Start of Source data

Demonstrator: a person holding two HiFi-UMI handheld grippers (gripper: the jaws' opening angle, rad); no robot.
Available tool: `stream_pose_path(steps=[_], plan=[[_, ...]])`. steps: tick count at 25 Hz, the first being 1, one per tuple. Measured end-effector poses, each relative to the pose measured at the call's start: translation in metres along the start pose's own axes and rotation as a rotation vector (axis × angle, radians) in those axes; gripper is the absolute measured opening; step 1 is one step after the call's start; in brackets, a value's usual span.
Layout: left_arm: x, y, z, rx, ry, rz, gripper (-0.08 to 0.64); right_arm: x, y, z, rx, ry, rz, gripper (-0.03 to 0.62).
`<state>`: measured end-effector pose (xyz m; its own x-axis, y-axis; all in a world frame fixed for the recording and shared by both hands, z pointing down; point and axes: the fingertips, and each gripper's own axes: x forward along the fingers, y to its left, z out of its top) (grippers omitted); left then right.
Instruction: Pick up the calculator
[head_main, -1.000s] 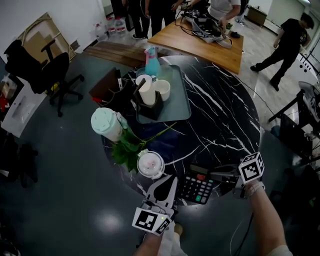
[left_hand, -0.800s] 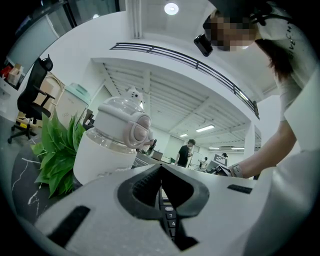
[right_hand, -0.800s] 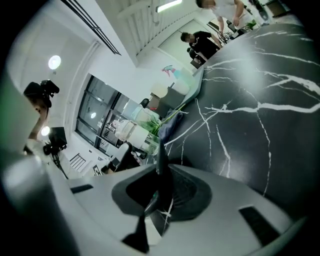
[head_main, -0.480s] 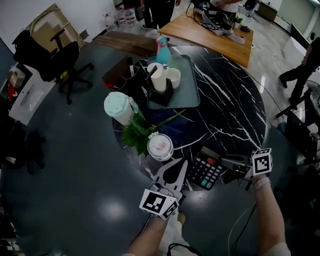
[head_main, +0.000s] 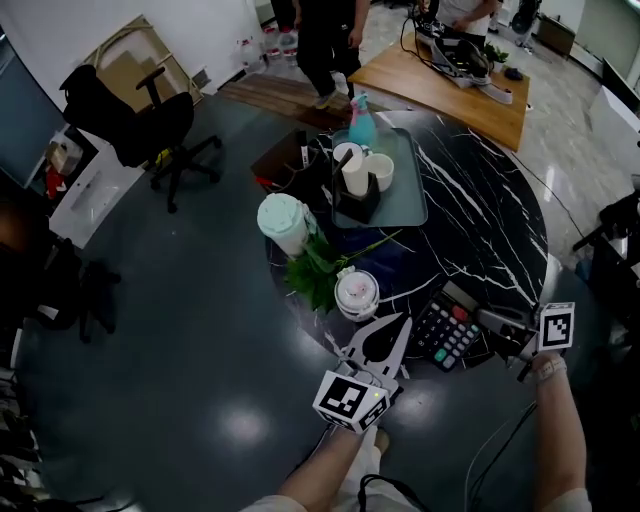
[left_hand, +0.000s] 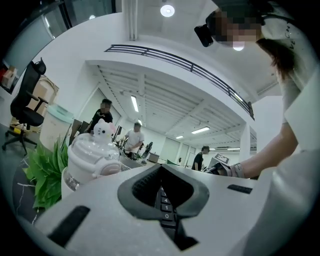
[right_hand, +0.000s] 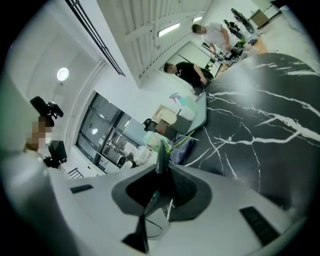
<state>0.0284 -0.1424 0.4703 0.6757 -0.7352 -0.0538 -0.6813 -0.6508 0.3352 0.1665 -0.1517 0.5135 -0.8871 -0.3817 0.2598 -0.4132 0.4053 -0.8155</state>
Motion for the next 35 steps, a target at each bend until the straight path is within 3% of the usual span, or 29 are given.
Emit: stream_pose_path(steps=[14,18,27,35], plan=[[0.005,-0.023,0.054,0.027,-0.056,-0.041,0.006,-0.026,0.072,0.032,-0.044,-0.112,0.062,0.057],[0.002,-0.027,0.061,0.021,-0.063,-0.035,0.006,-0.033,0.077,0.040,-0.066,-0.157,0.030,0.057],[0.001,-0.033,0.084,0.016,-0.097,-0.042,0.006,-0.031,0.116,0.062,-0.086,-0.219,0.080,0.057],[-0.009,-0.034,0.106,0.028,-0.140,-0.042,0.006,-0.044,0.130,0.072,-0.091,-0.256,0.051,0.057]])
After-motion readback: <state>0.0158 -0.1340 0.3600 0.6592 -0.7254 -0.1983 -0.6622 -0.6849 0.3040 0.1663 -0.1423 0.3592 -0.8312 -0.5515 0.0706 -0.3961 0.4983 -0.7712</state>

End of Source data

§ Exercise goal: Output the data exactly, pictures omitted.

§ Exercise solution:
Demonstrator: a person holding two HiFi-UMI handheld grippers (gripper: the jaws' opening angle, rad); no robot.
Available tool: `stream_pose_path(steps=[_], plan=[[_, ...]])`. steps: tick count at 25 Hz, the first being 1, one per tuple. Measured end-effector poses, each relative to the pose measured at the call's start: translation in metres along the start pose's own axes and rotation as a rotation vector (axis × angle, radians) in those axes; gripper is the absolute measured opening; step 1 is one step after the call's start; in brackets, a value's usual span.
Layout: left_arm: x, y, z, rx, ry, rz, gripper (-0.08 to 0.64); right_arm: x, y, z, rx, ry, rz, gripper (-0.03 to 0.62).
`<state>`: measured end-effector pose (xyz m; its own x-axis, y-axis; all in a world frame fixed for the recording and shared by both hands, z pointing down; point and axes: the fingertips, and each gripper's own axes: x forward along the fingers, y to its left, z out of its top) (grippers omitted); left then right.
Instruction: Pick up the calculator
[head_main, -1.000s] 
[left_hand, -0.800s] 
[right_hand, -0.800s] 
[head_main, -0.480s] 
[head_main, +0.000s] 
[left_hand, +0.000s] 
[right_hand, +0.000s] 
<state>0.0284 -0.1424 0.4703 0.6757 -0.7352 -0.0538 -0.6813 -0.6508 0.3352 0.1665 -0.1517 0.5135 -0.8871 -0.3817 0.2598 -0.4132 0.4053 -0.8155</state>
Motion for the next 35 steps, a target at each bend until the straight path is within 3% of the usual span, or 29 are given.
Emit: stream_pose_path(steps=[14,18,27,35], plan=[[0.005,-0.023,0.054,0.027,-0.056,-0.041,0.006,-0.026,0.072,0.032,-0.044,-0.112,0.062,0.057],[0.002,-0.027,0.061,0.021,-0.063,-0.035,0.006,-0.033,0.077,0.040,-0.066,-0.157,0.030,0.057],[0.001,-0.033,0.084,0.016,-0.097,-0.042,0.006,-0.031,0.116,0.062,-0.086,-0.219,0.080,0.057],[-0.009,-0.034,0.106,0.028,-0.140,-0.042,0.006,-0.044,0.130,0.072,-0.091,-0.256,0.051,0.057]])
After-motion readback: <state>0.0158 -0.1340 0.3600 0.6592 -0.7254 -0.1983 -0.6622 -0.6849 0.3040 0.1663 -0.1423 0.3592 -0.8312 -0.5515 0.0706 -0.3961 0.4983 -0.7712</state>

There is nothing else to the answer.